Output word for word the lines from the one with "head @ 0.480" to the final line of the data, both ends included, but skip the pictures.
--- Data below ---
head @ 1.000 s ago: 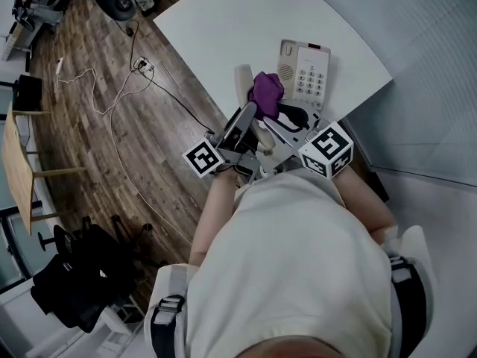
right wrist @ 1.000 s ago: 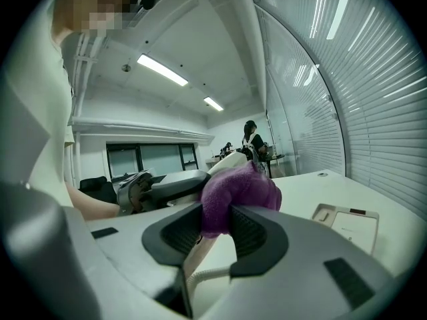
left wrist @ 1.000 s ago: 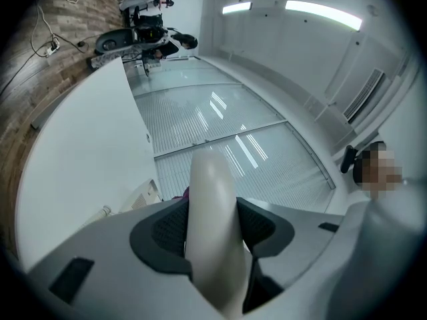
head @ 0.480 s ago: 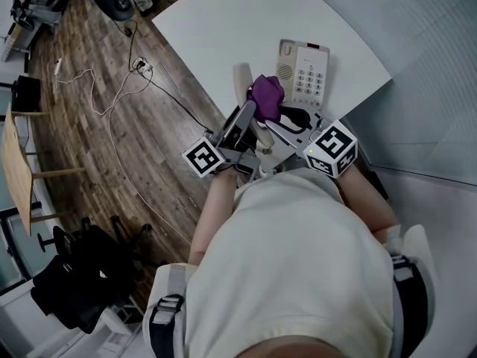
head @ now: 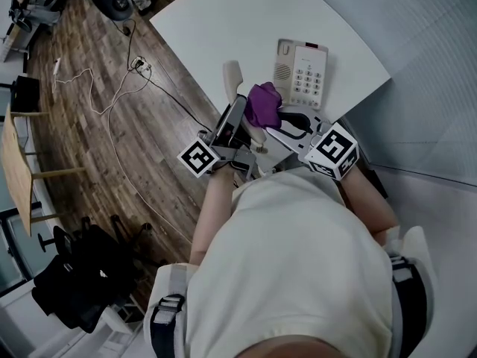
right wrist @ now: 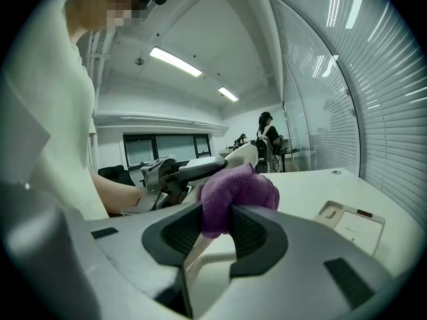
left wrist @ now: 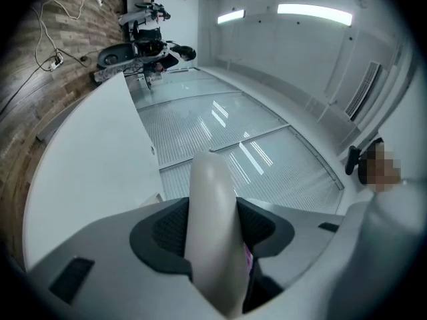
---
■ Reply:
head @ 0.480 s ago: 
head @ now: 
right wrist @ now: 
left wrist @ now: 

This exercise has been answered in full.